В августе, во время командно-штабных учений, я впервые выявил неуставные взаимоотношения в своей роте… Все случилось в субботу, во второй половине дня, часть подразделения находилась на полигоне. Рядовой Тимуров, который считал себя «дембелем» решил навести в роте свой порядок. Он побил сержанта контрактной службы Зенина, вступившегося за рядового срочной службы Видова. Оба отделались лишь побоями и синяками. От них я с трудом взял объяснительные в письменной форме, уровень образованности у них был очень низкий. Составил административное расследование. Но не передал его начмеду, так как тот находился на полигоне. А обратился в воспитательный отдел к помощнику комбрига по правовой работе, капитану Любимову, с просьбой помочь в составлении документов по разбирательству. Далее материалы он передал замполиту бригады полковнику Злагогиря, который опять был недоволен моей работой. На совещании он вменил мне демагогический упрёк, что важнее профилактика и предупреждение неуставных отношений в роте. Как бы там не было, а после моего расследования двухметровый рядовой Тимуров, которого сильно обижали первые полгода службы и даже кунали головой в туалете, перестал себя чувствовать безнаказанным «дембелем» и отъявленным негодяем. И принимал боязливый вид при моем появлении в подразделении. В медроту он попал случайно, переболев тяжелой формой пневмонии, да так и остался служить в каптерке, выдавая форму больным солдатам.
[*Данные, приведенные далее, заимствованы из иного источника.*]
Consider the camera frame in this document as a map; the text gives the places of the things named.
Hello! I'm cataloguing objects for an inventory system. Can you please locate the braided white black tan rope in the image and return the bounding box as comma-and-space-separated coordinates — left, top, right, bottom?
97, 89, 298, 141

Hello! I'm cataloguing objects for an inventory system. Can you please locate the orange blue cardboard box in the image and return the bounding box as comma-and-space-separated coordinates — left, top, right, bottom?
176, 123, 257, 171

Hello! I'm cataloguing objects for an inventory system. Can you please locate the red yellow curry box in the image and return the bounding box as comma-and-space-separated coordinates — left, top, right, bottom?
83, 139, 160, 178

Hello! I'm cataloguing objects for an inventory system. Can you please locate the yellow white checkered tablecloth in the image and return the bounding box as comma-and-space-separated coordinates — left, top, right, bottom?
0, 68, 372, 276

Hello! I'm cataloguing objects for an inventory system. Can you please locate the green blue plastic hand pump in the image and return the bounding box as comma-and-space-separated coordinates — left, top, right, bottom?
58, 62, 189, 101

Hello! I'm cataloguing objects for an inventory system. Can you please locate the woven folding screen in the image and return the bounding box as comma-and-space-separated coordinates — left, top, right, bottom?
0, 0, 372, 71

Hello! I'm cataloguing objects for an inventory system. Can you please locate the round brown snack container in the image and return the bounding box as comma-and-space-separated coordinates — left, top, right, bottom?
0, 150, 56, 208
Участь рядового Видова вызывала сочувствие, отец его был тяжело болен онкологией, можно сказать почти при смерти. В тот же месяц пришла телеграмма из военкомата, по которой ему полагался отпуск по семейным обстоятельствам на десять суток. Чтобы ускорить подписание рапорта я лично обратился к генералу Храпину за подписью. Генерал уже не басил как раньше, видимо еще не зажила челюсть. Он был уже не так дерзок и, увидев меня с бумагой, спросил:
– Что у тебя там, лейтенант?
– Рапорт, товарищ генерал, на отпуск по семейным… – доложил я спешно, когда он вышел из своего кабинета.
– Кто болен, отец, чем? – спросил он, читая телеграмму к рапорту.
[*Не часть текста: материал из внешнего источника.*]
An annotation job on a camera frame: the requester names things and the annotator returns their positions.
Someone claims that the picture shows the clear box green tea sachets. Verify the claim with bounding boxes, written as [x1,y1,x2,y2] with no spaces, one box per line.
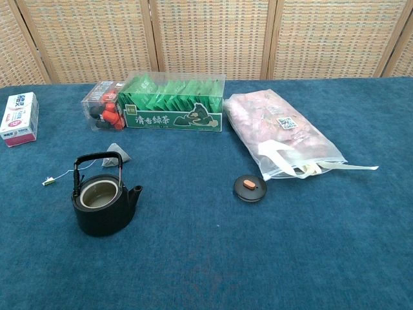
[117,72,226,132]

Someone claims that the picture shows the clear box red black capsules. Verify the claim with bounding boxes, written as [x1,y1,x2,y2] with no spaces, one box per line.
[81,80,126,132]

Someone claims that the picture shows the white pink carton box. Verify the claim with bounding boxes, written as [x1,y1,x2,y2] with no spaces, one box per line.
[0,92,39,148]

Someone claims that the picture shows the frosted zip bag pink packets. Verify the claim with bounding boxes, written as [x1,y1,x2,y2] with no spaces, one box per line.
[223,91,379,181]

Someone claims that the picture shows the blue table cloth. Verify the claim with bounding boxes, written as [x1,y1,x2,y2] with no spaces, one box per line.
[0,76,413,310]

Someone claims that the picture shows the pyramid tea bag with string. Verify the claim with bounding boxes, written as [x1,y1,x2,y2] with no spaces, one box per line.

– Онкология, то есть рак, это отец моего солдата – добавил я
– Да-а, это не терпит отлагательств – ответил комбриг, удивившись, что я так хлопочу за подчиненного, и поставил свою резолюцию на рапорте практически на ходу.
После, рядового Николая Видова, я сопроводил на вокзал и посадил в рейсовый автобус, до дома ему было совсем ничего, всего двести с лишним километров. Не знаю, в последний ли раз он повидал отца, но только после его перевели в другую войсковую часть, как отказавшегося подписать контракт. А там он за неуставные отношения попал в дисбат, повторяя тем самым судьбу своего отца и старшего брата, который отбывал срок за убийство в драке. Выжить в дисциплинарном батальоне шансы, конечно, были, но вот вернуться со здоровой психикой – практически никаких.